I just noticed that when use
brm() to fit the same single-level linear model (Gaussian with an identity link) to the same data and identical function call, with
seed = 2023 repeatedly, the results are identical every time when
backend = "rstan", threads = NULL, whereas with
backend = "cmdstanr", threads = threading(4) the results will differ between the identical calls.
And when I look at mymodel$fit@stan_args, the seed is reported correctly with both backends. But “cmdstanr” seems to be ignoring it nonetheless.
you have to give static=TRUE as argument to threading in order to get a (likely) exactly reproducible run… better do not use threading at all if you really need for sure exact reproducibility.
While I don’t need threading with a simple Gaussian single-level model, I do need it with many of the complex multilevel models I frequently fit. This is because of the significant speed increases that it provides. And thanks to your solution, I can now have my cake (=more speed) and eat it too (=reproducibility)!

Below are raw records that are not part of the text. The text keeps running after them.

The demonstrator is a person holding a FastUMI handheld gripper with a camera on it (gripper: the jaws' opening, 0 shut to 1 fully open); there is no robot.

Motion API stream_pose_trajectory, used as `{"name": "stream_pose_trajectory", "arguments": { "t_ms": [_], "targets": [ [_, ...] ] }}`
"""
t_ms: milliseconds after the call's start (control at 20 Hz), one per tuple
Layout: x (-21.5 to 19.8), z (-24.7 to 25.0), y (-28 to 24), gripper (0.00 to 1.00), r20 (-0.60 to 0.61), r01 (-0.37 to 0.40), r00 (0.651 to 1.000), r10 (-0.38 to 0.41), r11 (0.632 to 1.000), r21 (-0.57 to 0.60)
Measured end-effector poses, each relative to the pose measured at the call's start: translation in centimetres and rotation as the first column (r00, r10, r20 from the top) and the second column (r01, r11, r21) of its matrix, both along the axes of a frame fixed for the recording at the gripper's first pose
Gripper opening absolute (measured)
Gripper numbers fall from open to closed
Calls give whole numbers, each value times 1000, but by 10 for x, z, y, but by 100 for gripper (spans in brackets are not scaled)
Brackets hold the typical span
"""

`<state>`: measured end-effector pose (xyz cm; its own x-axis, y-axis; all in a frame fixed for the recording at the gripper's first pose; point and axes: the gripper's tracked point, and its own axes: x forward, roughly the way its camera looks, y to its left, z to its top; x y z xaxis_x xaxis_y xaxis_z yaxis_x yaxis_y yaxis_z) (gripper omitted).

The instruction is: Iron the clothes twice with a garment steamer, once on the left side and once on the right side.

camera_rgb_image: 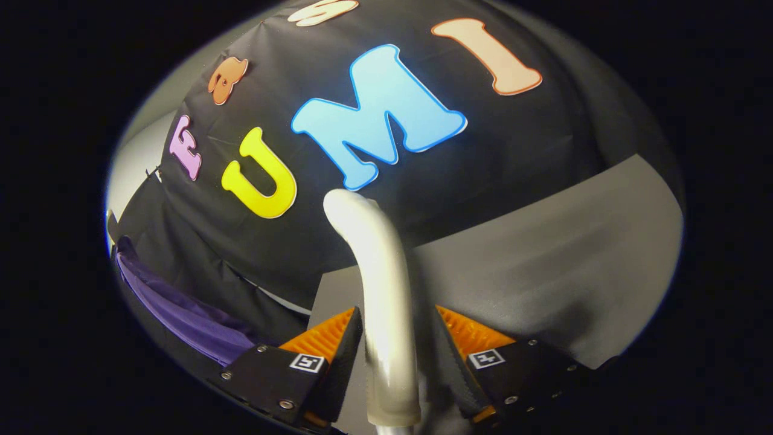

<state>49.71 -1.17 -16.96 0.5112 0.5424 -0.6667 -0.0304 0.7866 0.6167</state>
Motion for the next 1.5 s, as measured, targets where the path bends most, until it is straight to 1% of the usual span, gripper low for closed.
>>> {"name": "stream_pose_trajectory", "arguments": {
  "t_ms": [50, 150, 350, 450, 600, 700, 900, 1150, 1350, 1500],
  "targets": [
    [-1, 1, 1, 58, -16, 1, 1000, -1, 999, 35],
    [3, 2, 3, 45, -40, 23, 999, -20, 997, 78],
    [3, 9, 2, 40, -17, 42, 999, -41, 995, 95],
    [3, 21, -4, 38, 55, 55, 997, -60, 995, 83],
    [-4, 47, -11, 37, 189, 74, 979, -81, 996, 46],
    [-15, 64, -10, 37, 258, 80, 963, -80, 997, 14],
    [-57, 96, 13, 37, 317, 32, 948, -35, 999, 14],
    [-102, 145, 31, 37, 449, 57, 893, -34, 998, -39],
    [-139, 182, 55, 37, 539, 63, 842, -7, 994, -87],
    [-161, 216, 77, 37, 621, 92, 784, -14, 991, -94]
  ]
}}
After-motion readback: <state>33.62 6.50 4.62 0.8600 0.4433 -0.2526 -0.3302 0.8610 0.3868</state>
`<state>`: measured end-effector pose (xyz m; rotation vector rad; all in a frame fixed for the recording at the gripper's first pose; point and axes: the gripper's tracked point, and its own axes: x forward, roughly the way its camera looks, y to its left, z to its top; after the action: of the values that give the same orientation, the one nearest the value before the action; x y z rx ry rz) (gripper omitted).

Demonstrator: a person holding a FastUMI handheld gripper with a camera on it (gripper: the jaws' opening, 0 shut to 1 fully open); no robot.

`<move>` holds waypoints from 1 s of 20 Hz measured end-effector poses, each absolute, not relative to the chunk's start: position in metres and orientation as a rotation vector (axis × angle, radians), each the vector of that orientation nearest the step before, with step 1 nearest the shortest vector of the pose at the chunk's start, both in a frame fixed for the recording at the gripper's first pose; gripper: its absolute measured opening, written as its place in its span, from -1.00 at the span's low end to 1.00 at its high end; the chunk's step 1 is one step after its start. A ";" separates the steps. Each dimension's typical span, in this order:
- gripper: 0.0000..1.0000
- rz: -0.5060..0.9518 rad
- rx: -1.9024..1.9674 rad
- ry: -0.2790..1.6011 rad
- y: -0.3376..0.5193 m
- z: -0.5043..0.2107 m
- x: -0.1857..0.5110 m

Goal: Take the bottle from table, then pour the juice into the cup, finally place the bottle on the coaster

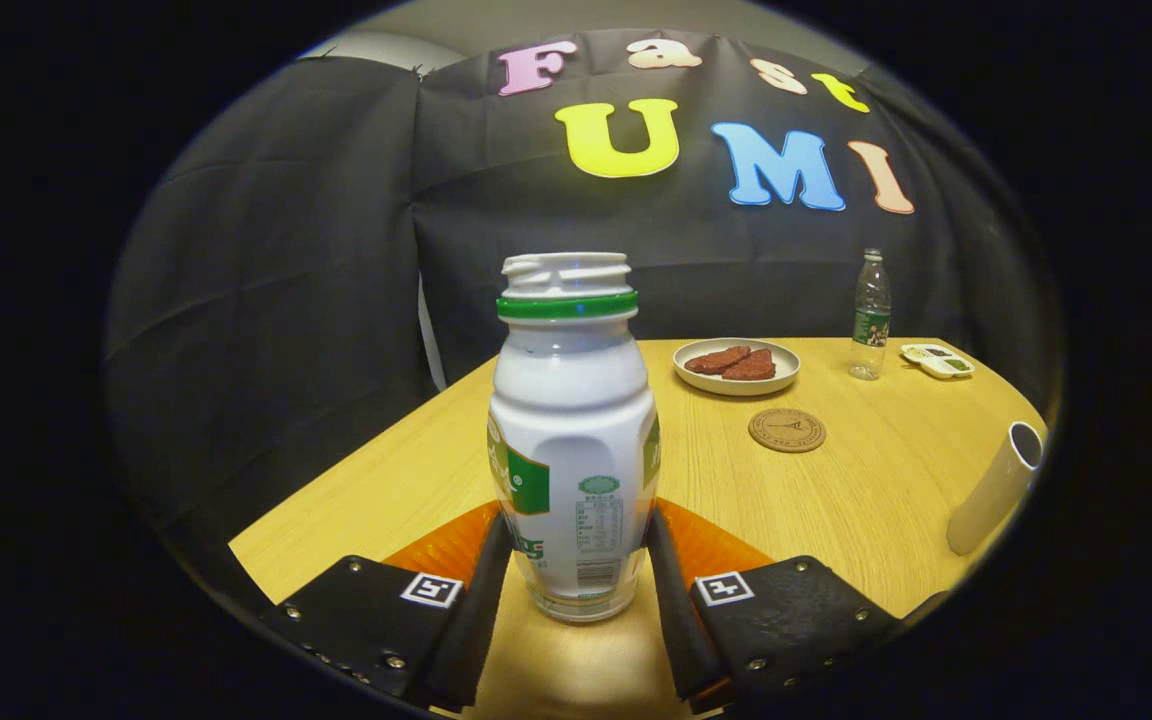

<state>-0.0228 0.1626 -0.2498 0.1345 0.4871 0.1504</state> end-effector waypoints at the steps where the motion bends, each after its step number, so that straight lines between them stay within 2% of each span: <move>1: 0.40 0.140 0.138 0.476 0.158 -0.245 -0.020; 20: 0.40 -0.095 0.478 0.460 0.066 -0.220 -0.015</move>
<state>-0.0146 0.0659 -0.2197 0.4776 0.4603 -0.0948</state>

The static option is there to enable exact reproducibility indeed. It’s just that it even depends on compiler flags for it to work ok. So don’t use the fast-math option on Intel CPUs is what I recall. As a rule of thumb, do test things and be less aggressive with compiler flags. If you want to read up, then the doc of the Intel TBB is a resource to consult. It’s really hard to guarantee things with threading whenever you throw in all optimisations.
(but… yeah… with threading things get in a number of cases considerably faster)